▼

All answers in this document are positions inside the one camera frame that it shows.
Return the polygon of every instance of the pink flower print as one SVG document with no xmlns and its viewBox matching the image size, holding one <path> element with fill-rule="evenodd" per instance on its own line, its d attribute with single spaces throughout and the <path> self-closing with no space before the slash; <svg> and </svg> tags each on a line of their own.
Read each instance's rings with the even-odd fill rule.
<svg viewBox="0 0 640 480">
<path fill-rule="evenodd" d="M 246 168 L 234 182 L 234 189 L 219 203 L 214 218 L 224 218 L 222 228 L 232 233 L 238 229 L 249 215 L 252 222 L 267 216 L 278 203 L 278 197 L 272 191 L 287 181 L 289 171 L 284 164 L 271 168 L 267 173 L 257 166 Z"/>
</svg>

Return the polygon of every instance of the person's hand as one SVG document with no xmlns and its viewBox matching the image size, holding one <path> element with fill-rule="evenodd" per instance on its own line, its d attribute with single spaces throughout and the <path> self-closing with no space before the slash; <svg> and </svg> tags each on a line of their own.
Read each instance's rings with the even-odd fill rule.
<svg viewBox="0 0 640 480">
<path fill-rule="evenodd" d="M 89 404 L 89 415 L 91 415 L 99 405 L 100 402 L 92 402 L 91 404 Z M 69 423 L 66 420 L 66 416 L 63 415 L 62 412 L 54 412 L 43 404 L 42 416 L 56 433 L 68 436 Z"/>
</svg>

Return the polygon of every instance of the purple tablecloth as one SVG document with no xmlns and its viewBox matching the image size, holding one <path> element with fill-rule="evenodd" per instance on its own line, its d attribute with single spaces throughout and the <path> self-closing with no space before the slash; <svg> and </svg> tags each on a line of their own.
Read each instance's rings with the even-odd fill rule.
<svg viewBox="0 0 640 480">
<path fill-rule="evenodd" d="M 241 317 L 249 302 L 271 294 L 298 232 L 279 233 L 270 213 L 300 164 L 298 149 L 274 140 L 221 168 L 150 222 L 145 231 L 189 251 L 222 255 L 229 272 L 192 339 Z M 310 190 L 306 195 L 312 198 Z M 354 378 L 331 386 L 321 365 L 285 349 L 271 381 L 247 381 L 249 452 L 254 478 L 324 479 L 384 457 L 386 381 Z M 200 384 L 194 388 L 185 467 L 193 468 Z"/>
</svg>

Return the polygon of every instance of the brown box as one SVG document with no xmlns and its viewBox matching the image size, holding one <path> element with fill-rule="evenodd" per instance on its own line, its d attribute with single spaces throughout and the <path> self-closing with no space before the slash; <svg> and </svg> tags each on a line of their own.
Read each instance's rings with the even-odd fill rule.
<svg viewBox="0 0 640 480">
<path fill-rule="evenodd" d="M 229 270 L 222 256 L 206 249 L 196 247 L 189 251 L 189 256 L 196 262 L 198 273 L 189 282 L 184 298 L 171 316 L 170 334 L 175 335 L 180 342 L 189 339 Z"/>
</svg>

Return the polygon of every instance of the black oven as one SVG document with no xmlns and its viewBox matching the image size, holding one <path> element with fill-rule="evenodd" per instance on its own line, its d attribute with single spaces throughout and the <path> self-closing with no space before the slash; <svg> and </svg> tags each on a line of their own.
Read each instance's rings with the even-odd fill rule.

▲

- How to complete this task: Reproduce each of the records word for word.

- Output:
All answers in this document are positions inside the one camera frame that it shows.
Return the polygon of every instance of the pink flower print as one SVG document with no xmlns and its viewBox matching the image size, holding one <path> element with fill-rule="evenodd" per instance on its own line, its d attribute with single spaces throughout and the <path> self-closing with no space before the slash; <svg> and </svg> tags each on a line of their own.
Read each instance's rings with the even-odd fill rule.
<svg viewBox="0 0 640 480">
<path fill-rule="evenodd" d="M 246 168 L 234 182 L 234 189 L 219 203 L 214 218 L 224 218 L 222 228 L 232 233 L 238 229 L 249 215 L 252 222 L 267 216 L 278 203 L 278 197 L 272 191 L 287 181 L 289 171 L 284 164 L 271 168 L 267 173 L 257 166 Z"/>
</svg>

Return the polygon of every instance of the person's hand as one SVG document with no xmlns and its viewBox matching the image size, holding one <path> element with fill-rule="evenodd" per instance on its own line, its d attribute with single spaces throughout and the <path> self-closing with no space before the slash; <svg> and </svg> tags each on a line of their own.
Read each instance's rings with the even-odd fill rule.
<svg viewBox="0 0 640 480">
<path fill-rule="evenodd" d="M 89 404 L 89 415 L 91 415 L 99 405 L 100 402 L 92 402 L 91 404 Z M 69 423 L 66 420 L 66 416 L 63 415 L 62 412 L 54 412 L 43 404 L 42 416 L 56 433 L 68 436 Z"/>
</svg>

Return the polygon of every instance of the purple tablecloth as one SVG document with no xmlns and its viewBox matching the image size, holding one <path> element with fill-rule="evenodd" per instance on its own line, its d attribute with single spaces throughout and the <path> self-closing with no space before the slash; <svg> and </svg> tags each on a line of their own.
Read each instance's rings with the even-odd fill rule.
<svg viewBox="0 0 640 480">
<path fill-rule="evenodd" d="M 241 317 L 249 302 L 271 294 L 298 232 L 279 233 L 270 213 L 300 164 L 298 149 L 274 140 L 221 168 L 150 222 L 145 231 L 189 251 L 222 255 L 229 272 L 192 339 Z M 310 190 L 306 195 L 312 198 Z M 354 378 L 331 386 L 321 365 L 285 349 L 271 381 L 247 381 L 249 452 L 254 478 L 324 479 L 384 457 L 386 381 Z M 200 384 L 194 388 L 185 467 L 193 468 Z"/>
</svg>

Return the polygon of every instance of the brown box as one SVG document with no xmlns and its viewBox matching the image size, holding one <path> element with fill-rule="evenodd" per instance on its own line, its d attribute with single spaces throughout and the <path> self-closing with no space before the slash; <svg> and </svg> tags each on a line of their own.
Read each instance's rings with the even-odd fill rule.
<svg viewBox="0 0 640 480">
<path fill-rule="evenodd" d="M 229 270 L 222 256 L 206 249 L 196 247 L 189 251 L 189 256 L 196 262 L 198 273 L 189 282 L 184 298 L 171 316 L 170 334 L 175 335 L 180 342 L 189 339 Z"/>
</svg>

Return the polygon of every instance of the black oven as one SVG document with no xmlns and its viewBox matching the image size, holding one <path> element with fill-rule="evenodd" per instance on its own line, its d attribute with single spaces throughout and the <path> self-closing with no space before the slash; <svg> and </svg> tags each on a line of their own.
Read each instance's rings with the even-odd fill rule.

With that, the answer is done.